▸ **Aim of the task**
Exactly the lines from the opening of the records through the line containing "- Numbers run" should be copied, with both included.

Data items

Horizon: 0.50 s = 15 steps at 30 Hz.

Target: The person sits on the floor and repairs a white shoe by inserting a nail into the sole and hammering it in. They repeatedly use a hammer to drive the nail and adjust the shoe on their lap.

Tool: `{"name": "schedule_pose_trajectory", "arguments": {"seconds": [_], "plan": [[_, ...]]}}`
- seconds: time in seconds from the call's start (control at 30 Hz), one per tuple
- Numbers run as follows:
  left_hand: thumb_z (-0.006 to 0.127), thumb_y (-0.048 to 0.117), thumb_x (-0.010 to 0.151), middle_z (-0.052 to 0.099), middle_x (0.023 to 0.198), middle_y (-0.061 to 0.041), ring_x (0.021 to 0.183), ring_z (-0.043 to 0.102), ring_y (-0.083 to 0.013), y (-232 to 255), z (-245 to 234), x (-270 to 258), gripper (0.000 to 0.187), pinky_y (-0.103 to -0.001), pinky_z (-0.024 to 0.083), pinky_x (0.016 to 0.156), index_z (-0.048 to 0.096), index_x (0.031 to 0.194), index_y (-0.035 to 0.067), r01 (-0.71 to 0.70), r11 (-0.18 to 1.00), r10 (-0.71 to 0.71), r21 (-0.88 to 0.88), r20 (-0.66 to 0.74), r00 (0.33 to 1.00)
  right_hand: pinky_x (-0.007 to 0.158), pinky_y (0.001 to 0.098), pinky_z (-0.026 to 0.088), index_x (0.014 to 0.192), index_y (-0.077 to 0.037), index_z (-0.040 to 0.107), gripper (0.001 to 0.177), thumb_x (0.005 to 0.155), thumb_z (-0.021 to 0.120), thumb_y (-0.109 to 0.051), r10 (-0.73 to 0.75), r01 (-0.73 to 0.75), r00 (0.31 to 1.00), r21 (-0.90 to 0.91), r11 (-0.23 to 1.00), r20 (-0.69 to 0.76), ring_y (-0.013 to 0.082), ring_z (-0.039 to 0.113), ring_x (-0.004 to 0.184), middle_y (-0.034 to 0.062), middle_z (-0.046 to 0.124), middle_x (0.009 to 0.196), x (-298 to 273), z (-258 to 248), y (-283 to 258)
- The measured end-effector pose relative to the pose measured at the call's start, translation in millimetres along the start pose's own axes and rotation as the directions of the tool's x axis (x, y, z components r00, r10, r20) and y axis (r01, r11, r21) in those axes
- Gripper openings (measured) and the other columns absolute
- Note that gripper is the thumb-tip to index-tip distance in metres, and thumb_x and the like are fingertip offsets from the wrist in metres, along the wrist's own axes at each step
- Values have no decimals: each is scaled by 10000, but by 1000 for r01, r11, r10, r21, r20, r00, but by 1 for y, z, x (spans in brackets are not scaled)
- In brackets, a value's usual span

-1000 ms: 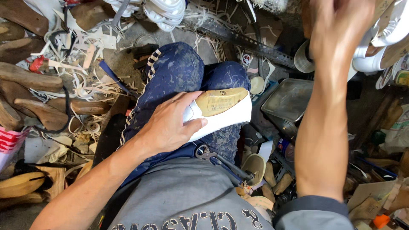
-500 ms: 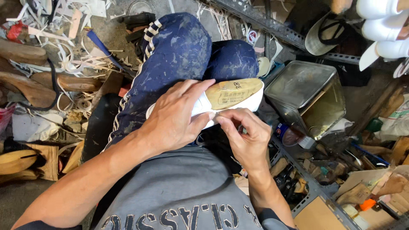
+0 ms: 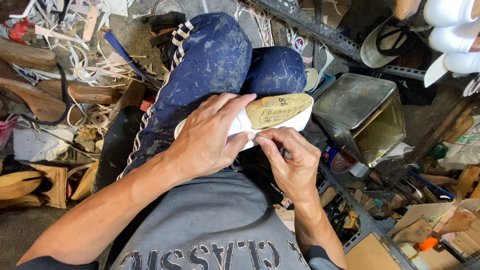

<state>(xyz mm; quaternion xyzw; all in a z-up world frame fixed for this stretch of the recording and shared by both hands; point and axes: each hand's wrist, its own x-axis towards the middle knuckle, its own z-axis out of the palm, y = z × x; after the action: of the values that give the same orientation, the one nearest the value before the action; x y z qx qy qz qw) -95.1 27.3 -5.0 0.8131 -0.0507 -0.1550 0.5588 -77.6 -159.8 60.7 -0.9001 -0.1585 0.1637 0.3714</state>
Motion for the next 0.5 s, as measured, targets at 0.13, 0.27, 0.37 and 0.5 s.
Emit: {"name": "schedule_pose_trajectory", "arguments": {"seconds": [0.13, 0.27, 0.37, 0.5], "plan": [[678, 219, 853, 599, 1281, -170, 1122, 569, -392, 0, 0, 0, 639, -498, 451, 974, 498, 1438, 35, -2, 1000, 2, -2, 8, 1000, 771, 295, 528, 957, -6, 699, 60, 973, 684, -61, 1, -1, 1000, -15, 1000, 17, 188, 673, 787, 88, 720, 885, 2, -2, -3], [664, 206, 849, 599, 1274, -170, 1126, 568, -384, 0, 2, 0, 628, -492, 447, 987, 506, 1431, 29, -7, 1000, 7, -10, -6, 1000, 765, 298, 522, 961, -17, 693, 86, 988, 665, -93, -7, 13, 998, -88, 996, 67, 190, 681, 796, 81, 723, 897, 5, -6, -6], [669, 210, 856, 600, 1274, -169, 1122, 571, -383, 0, 2, 0, 624, -490, 450, 983, 505, 1430, 28, -12, 1000, 12, -12, -10, 1000, 758, 305, 521, 957, -13, 680, 100, 996, 653, -101, -22, 31, 995, -92, 995, 96, 194, 675, 783, 79, 711, 884, 8, -9, -8], [669, 224, 866, 600, 1277, -166, 1127, 571, -381, 0, 1, 0, 619, -488, 450, 981, 506, 1433, 34, -3, 1000, 3, -19, -12, 1000, 774, 309, 522, 962, -15, 673, 83, 989, 666, -93, -21, 34, 993, -105, 994, 115, 200, 686, 799, 76, 713, 895, 12, -11, -8]]}}
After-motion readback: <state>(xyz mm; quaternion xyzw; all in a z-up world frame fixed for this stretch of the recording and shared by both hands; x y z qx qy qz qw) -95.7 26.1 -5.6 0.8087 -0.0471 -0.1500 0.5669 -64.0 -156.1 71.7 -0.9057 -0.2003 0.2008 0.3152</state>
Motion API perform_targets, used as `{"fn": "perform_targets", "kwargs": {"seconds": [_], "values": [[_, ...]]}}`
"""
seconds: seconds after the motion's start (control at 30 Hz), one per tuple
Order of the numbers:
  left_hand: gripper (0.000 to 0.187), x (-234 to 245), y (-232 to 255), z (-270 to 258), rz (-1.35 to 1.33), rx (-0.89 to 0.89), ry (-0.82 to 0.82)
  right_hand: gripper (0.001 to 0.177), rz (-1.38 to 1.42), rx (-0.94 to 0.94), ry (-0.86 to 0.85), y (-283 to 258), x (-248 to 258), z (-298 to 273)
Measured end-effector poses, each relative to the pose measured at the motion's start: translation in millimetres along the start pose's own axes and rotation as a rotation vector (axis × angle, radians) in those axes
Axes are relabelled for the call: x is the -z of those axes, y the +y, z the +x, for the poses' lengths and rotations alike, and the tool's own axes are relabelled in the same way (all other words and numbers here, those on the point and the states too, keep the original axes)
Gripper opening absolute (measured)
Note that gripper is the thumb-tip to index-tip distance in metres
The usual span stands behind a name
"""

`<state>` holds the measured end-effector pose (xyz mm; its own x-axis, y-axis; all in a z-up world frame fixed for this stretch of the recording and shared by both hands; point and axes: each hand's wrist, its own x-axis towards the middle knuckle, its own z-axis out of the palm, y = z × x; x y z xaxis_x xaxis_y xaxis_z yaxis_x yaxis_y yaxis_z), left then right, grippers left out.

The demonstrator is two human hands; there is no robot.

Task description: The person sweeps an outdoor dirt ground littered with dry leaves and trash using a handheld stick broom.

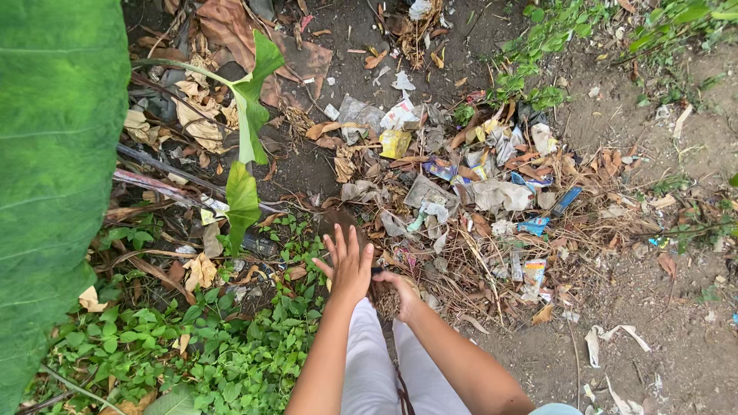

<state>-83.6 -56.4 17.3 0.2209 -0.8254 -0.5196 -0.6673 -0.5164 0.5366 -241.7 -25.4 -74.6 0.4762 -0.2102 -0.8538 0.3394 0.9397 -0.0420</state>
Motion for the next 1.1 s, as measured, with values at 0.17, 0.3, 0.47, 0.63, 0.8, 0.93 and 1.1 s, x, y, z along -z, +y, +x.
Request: {"fn": "perform_targets", "kwargs": {"seconds": [0.17,0.3,0.47,0.63,0.8,0.93,1.1], "values": [[0.081,-4,1,-6,0.011,0.001,0.001,0.033,0.198,0.206,0.015,-28,51,-34],[0.081,-9,16,-11,0.021,-0.044,-0.003,0.034,0.283,0.26,0.067,-37,65,-62],[0.08,-16,41,-16,0.09,-0.097,-0.046,0.04,0.299,0.334,0.044,-38,53,-81],[0.079,-18,54,-24,0.074,-0.101,-0.092,0.041,0.36,0.413,0.003,-60,48,-100],[0.079,-20,56,-30,0.069,-0.113,-0.095,0.038,0.277,0.57,0.158,-79,26,-127],[0.08,-17,56,-27,0.07,-0.095,-0.1,0.036,0.147,0.679,0.211,-82,-9,-143],[0.08,-11,51,-23,0.061,-0.101,-0.073,0.033,0.228,0.375,0.004,-72,-15,-119]]}}
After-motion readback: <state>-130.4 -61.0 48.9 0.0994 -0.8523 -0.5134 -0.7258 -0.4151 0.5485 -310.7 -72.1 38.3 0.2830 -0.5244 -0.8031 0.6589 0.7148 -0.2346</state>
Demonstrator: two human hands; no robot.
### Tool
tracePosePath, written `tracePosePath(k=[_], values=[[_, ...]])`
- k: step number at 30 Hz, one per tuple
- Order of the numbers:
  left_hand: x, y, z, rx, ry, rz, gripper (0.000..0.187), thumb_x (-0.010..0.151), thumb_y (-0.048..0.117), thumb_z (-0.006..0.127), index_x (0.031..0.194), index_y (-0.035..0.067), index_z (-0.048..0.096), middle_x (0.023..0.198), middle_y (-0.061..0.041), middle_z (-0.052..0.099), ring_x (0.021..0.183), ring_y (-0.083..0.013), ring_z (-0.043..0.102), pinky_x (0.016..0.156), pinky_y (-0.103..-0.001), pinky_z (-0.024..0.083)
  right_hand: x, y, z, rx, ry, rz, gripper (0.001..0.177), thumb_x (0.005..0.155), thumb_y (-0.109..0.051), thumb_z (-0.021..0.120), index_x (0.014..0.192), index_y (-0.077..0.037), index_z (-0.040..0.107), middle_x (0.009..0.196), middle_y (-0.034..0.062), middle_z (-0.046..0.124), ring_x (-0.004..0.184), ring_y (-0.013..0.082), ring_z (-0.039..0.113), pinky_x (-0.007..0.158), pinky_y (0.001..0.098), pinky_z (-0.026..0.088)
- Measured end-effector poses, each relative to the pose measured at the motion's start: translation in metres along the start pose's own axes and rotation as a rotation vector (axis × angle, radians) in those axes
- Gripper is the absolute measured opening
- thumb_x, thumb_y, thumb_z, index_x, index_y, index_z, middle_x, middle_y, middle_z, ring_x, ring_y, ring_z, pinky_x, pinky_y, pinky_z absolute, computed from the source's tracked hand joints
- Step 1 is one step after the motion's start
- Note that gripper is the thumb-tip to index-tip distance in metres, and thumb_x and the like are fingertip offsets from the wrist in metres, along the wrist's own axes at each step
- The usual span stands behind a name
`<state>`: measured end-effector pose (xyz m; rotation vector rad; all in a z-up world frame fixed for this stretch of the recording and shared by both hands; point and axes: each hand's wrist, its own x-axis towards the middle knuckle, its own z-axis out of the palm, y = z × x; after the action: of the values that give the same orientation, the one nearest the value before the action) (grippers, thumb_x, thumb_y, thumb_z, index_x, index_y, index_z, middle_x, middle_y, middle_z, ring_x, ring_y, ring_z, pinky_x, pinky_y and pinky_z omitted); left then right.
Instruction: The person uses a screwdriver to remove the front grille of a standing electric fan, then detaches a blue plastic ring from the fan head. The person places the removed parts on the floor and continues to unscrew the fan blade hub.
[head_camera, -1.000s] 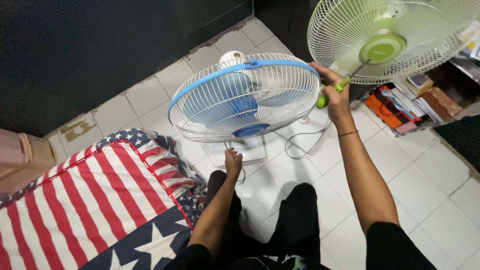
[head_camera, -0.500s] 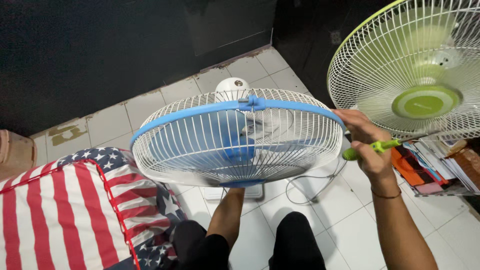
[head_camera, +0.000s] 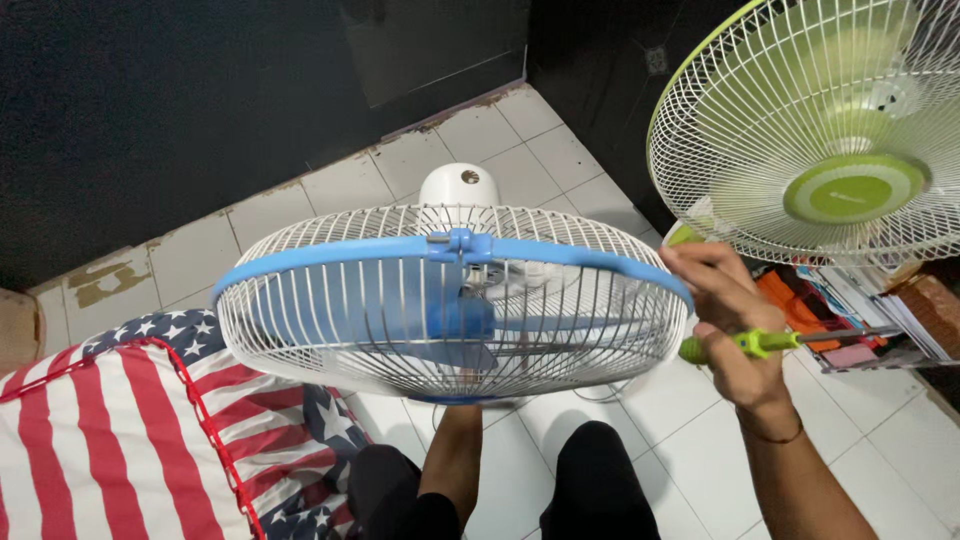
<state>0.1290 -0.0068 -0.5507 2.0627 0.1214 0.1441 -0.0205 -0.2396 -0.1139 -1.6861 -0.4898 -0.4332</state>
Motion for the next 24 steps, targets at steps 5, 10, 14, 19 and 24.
tracePosePath(k=[5, 10, 14, 19, 24], values=[[0.003, 0.015, -0.001, -0.018, -0.032, 0.019, 0.039, 0.095, 0.011, 0.058, 0.131, -0.003, 0.050, 0.118, -0.018, 0.065, 0.103, -0.0260, 0.065, 0.088, -0.034, 0.052, -0.030, -0.043, 0.035, -0.092, -0.052, -0.054, 0.062, 0.075, 0.000, 0.046, 0.136, 0.012, 0.053, 0.156, 0.0307, 0.039, 0.152, 0.0432, 0.041, 0.129, 0.0526, 0.034], [0.020, 0.040, -0.028, -0.013, -0.055, 0.019, 0.038, 0.096, 0.011, 0.055, 0.131, -0.003, 0.050, 0.118, -0.019, 0.066, 0.104, -0.0261, 0.065, 0.088, -0.034, 0.052, -0.044, -0.070, 0.069, -0.205, -0.169, 0.126, 0.073, 0.069, 0.009, 0.046, 0.141, 0.013, 0.049, 0.160, 0.0301, 0.038, 0.151, 0.0452, 0.041, 0.121, 0.0492, 0.035], [-0.013, 0.051, -0.077, 0.002, -0.048, -0.063, 0.037, 0.097, 0.010, 0.054, 0.132, -0.003, 0.050, 0.119, -0.019, 0.066, 0.104, -0.0262, 0.066, 0.088, -0.033, 0.052, -0.030, -0.071, 0.082, -0.022, -0.123, 0.267, 0.078, 0.068, 0.016, 0.040, 0.146, 0.010, 0.040, 0.162, 0.0237, 0.035, 0.152, 0.0391, 0.036, 0.123, 0.0467, 0.031], [-0.074, 0.083, -0.174, -0.096, 0.238, -0.294, 0.036, 0.098, 0.010, 0.051, 0.132, -0.003, 0.051, 0.120, -0.019, 0.067, 0.105, -0.0264, 0.066, 0.088, -0.033, 0.053, -0.011, -0.083, 0.090, 0.114, -0.113, 0.283, 0.081, 0.070, 0.019, 0.039, 0.149, 0.005, 0.043, 0.164, 0.0181, 0.037, 0.155, 0.0318, 0.032, 0.123, 0.0438, 0.022], [-0.072, 0.173, -0.287, -0.518, 0.826, -0.115, 0.031, 0.105, 0.010, 0.048, 0.133, -0.003, 0.046, 0.132, -0.019, 0.060, 0.114, -0.0251, 0.064, 0.099, -0.032, 0.053, -0.013, -0.086, 0.100, 0.090, -0.055, 0.322, 0.089, 0.062, 0.018, 0.039, 0.149, 0.000, 0.046, 0.160, 0.0133, 0.043, 0.154, 0.0272, 0.034, 0.126, 0.0407, 0.024]])
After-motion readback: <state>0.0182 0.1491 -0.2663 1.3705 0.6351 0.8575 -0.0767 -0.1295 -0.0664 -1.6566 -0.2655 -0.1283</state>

▸ **Task answer**
Horizon: 0.50 s = 15 steps at 30 Hz.

Target: The person sits on the floor and repairs a white shoe by inserting a nail into the sole and hammering it in. They repeatedly use a hammer to drive the nail and adjust the shoe on their lap.

Tool: `{"name": "schedule_pose_trajectory", "arguments": {"seconds": [_], "plan": [[_, ...]]}}`
- seconds: time in seconds from the call's start (control at 30 Hz), one per tuple
- Numbers run as follows:

Nothing remains to add to the answer.